According to another classification, all thermostats can be divided into:

  1. Electromechanical and electronic. The first type works due to bimetallic elements, the second - thanks to electronic special sensors.
  2. Simple and programmable. In the first type, the temperature is set manually mechanically. The second type is more precise in its work.
  3. Overhead and mortise. For boilers, the overhead type is most often used if the control is electronic, and the mortise type if the control is mechanical.

Another interesting option– thermostats designed for indirect heating boilers. Such boilers allow you to heat water using only power for heating device, which means it is obvious significant savings. But circulating in heating system the liquid cannot heat above a given level, while for a boiler the consumer may need a different temperature (and most often this happens). In this case, you should buy a thermostat specially designed for this purpose.

Having carefully studied the articles on self-production, you can try to make a thermostat yourself.

Malfunctions and their solutions

The thermostat for your water heater may fail. Unfortunately, such phenomena are not uncommon, but there is nothing fatal here. Firstly, as a rule, there is no repair - a thermostat that has worked faithfully is thrown away and a new one is bought. Buy the same or with a different resistance - the choice is up to the consumer. Secondly, when correct operation water heater thermostat breakdown can be avoided or, in extreme cases, its life can be significantly extended.

How does a consumer notice a broken thermostat? As a rule, this is the most common method - the water is not heated in the boiler. In this case, there may be either a malfunction of the heating element, or a malfunction of the thermostat itself, or (less commonly) a malfunction of both elements. To check the latter, its resistance should be measured.

If during testing the picture on the display of the test device does not change, you need to buy a new thermostat. It's not that much money, so there's no need to grieve. Another option for testing the thermostat is possible: measuring the resistance when the thermostat itself heats up. If even then the test device does not show any changes, that’s it, now it’s time to go to the store.

How to choose

Typically, a faulty thermostat can be replaced with a similar one in shape and operating principle. However, if it is possible to buy and install another thermostat and there is an urgent need for it, then why not.
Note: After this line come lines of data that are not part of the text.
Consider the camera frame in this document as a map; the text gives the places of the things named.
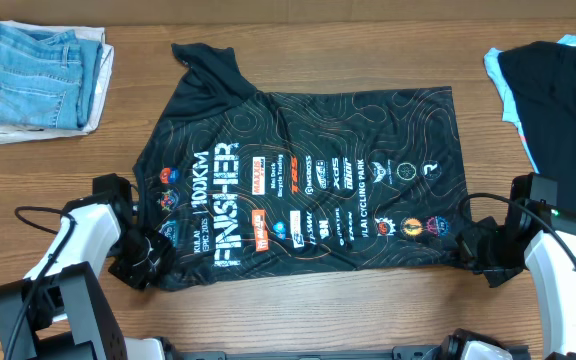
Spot black cycling jersey orange lines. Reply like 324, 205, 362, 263
133, 43, 467, 291

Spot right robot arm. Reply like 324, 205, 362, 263
457, 173, 576, 359

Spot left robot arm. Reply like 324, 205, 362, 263
0, 174, 178, 359

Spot plain black t-shirt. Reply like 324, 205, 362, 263
499, 42, 576, 212

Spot light blue t-shirt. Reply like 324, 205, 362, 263
483, 47, 540, 174

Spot folded blue jeans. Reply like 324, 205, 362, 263
0, 23, 103, 130

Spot folded white cloth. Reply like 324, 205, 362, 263
0, 21, 114, 144

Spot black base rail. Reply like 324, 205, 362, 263
166, 345, 441, 360
The main thing is to be able to choose the right device and install it correctly. Although here, too, the consumer can be helped by the Internet or a consultant at the point of sale.

But we should not forget: any independent actions without certain knowledge and strict adherence to safety rules can lead to a very unpleasant outcome.
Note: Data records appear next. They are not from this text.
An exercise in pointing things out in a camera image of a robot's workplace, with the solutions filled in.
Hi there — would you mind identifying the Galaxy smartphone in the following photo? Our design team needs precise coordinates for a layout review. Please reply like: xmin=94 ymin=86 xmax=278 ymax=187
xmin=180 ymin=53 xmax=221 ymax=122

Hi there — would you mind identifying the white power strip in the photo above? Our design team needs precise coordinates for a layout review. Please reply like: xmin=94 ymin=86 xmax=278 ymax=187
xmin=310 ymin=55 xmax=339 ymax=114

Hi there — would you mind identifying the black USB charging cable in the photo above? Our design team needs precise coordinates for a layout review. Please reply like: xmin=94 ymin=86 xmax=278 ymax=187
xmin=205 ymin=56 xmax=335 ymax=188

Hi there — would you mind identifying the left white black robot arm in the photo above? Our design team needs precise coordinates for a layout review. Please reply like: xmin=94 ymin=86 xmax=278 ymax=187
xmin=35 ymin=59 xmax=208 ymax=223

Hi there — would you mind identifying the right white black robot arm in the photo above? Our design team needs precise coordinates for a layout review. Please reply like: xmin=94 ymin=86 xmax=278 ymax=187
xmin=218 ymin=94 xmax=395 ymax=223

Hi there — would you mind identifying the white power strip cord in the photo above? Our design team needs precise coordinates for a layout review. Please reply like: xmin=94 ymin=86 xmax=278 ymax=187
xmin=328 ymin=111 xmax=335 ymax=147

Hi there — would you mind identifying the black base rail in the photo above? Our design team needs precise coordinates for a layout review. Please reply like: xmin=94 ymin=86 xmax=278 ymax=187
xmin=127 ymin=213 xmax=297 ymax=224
It would seem that the heating element or volume should be important in a boiler, but, as it turned out, the thermostat and its role cannot be neglected. By setting the desired temperature and protecting the boiler from overheating, the thermostat is extremely important in the operation of the heating device.

Purpose of a thermostat for a water heater


The thermostat for a water heater is one of the elements of any boiler. If it were not for its presence in the design of the water heater, then calling such a device automatic would be a great exaggeration.